Each line of the material below needs to be returned exactly as written.

........

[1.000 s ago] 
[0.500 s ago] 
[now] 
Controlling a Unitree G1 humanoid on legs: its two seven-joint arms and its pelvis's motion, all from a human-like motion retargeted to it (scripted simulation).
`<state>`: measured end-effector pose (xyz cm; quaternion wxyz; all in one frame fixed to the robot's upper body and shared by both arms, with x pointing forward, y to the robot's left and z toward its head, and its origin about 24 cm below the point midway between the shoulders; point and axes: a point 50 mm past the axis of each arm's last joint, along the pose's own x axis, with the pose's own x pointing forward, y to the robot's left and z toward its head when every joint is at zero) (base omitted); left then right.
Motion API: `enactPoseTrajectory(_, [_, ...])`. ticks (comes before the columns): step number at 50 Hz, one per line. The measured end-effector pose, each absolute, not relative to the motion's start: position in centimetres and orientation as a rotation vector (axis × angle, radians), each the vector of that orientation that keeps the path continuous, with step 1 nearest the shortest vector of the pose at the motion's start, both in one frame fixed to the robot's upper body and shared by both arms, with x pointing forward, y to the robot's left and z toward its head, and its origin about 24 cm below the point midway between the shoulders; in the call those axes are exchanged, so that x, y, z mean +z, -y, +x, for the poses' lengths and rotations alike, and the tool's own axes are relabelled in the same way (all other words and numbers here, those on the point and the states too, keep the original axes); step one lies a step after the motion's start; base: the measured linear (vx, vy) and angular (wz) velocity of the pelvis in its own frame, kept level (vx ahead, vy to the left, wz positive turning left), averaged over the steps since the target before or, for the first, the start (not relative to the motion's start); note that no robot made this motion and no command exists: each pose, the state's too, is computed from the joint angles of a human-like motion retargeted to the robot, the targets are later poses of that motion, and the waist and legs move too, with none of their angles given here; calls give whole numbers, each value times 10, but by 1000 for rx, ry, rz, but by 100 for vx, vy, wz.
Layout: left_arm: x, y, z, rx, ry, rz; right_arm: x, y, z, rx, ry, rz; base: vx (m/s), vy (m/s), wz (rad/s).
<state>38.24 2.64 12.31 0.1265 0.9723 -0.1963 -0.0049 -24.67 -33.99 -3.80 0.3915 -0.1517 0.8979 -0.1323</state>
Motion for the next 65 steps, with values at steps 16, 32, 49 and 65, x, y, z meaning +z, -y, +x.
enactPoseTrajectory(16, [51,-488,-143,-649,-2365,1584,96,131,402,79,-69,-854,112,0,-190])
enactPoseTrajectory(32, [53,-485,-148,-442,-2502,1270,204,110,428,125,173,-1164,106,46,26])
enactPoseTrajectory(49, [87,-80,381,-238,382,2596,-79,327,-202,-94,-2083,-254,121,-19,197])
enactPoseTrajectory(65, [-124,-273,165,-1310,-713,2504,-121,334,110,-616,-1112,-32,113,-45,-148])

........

• **Final answer**:
[1.000 s ago] 
[0.500 s ago] 
[now] 
Controlling a Unitree G1 humanoid on legs: its two seven-joint arms and its pelvis's motion, all from a human-like motion retargeted to it (scripted simulation).
`<state>`: measured end-effector pose (xyz cm; quaternion wxyz; all in one frame fixed to the robot's upper body and shared by both arms, with x pointing forward, y to the robot's left and z toward its head, and its origin about 24 cm below the point midway between the shoulders; point and axes: a point 50 mm past the axis of each arm's last joint, along the pose's own x axis, with the pose's own x pointing forward, y to the robot's left and z toward its head when every joint is at zero) (base omitted); left then right.
Motion API: `enactPoseTrajectory(_, [_, ...])`. ticks (comes before the columns): step number at 50 Hz, one per line. The measured end-effector pose, each absolute, not relative to the motion's start: position in centimetres and orientation as a rotation vector (axis × angle, radians), each the vector of that orientation that keeps the path continuous, with step 1 nearest the shortest vector of the pose at the motion's start, both in one frame fixed to the robot's upper body and shared by both arms, with x pointing forward, y to the robot's left and z toward its head, and its origin about 24 cm below the point midway between the shoulders; in the call those axes are exchanged, so that x, y, z mean +z, -y, +x, for the poses' lengths and rotations alike, and the tool's own axes are relabelled in the same way (all other words and numbers here, those on the point and the states too, keep the original axes); step one lies a step after the motion's start; base: the measured linear (vx, vy) and angular (wz) velocity of the pelvis in its own frame, kept level (vx ahead, vy to the left, wz positive turning left), averaged over the steps since the target before or, for the first, the start (not relative to the motion's start); note that no robot made this motion and no command exists: each pose, the state's too, is computed from the joint angles of a human-like motion retargeted to the robot, the targets are later poses of that motion, and the waist and legs move too, with none of their angles given here; calls give whole numbers, each value times 10, but by 1000 for rx, ry, rz, but by 100 for vx, vy, wz.
Layout: left_arm: x, y, z, rx, ry, rz; right_arm: x, y, z, rx, ry, rz; base: vx (m/s), vy (m/s), wz (rad/s).
<state>38.24 2.64 12.31 0.1265 0.9723 -0.1963 -0.0049 -24.67 -33.99 -3.80 0.3915 -0.1517 0.8979 -0.1323</state>
Motion for the next 65 steps, with values at steps 16, 32, 49 and 65, x, y, z meaning +z, -y, +x.
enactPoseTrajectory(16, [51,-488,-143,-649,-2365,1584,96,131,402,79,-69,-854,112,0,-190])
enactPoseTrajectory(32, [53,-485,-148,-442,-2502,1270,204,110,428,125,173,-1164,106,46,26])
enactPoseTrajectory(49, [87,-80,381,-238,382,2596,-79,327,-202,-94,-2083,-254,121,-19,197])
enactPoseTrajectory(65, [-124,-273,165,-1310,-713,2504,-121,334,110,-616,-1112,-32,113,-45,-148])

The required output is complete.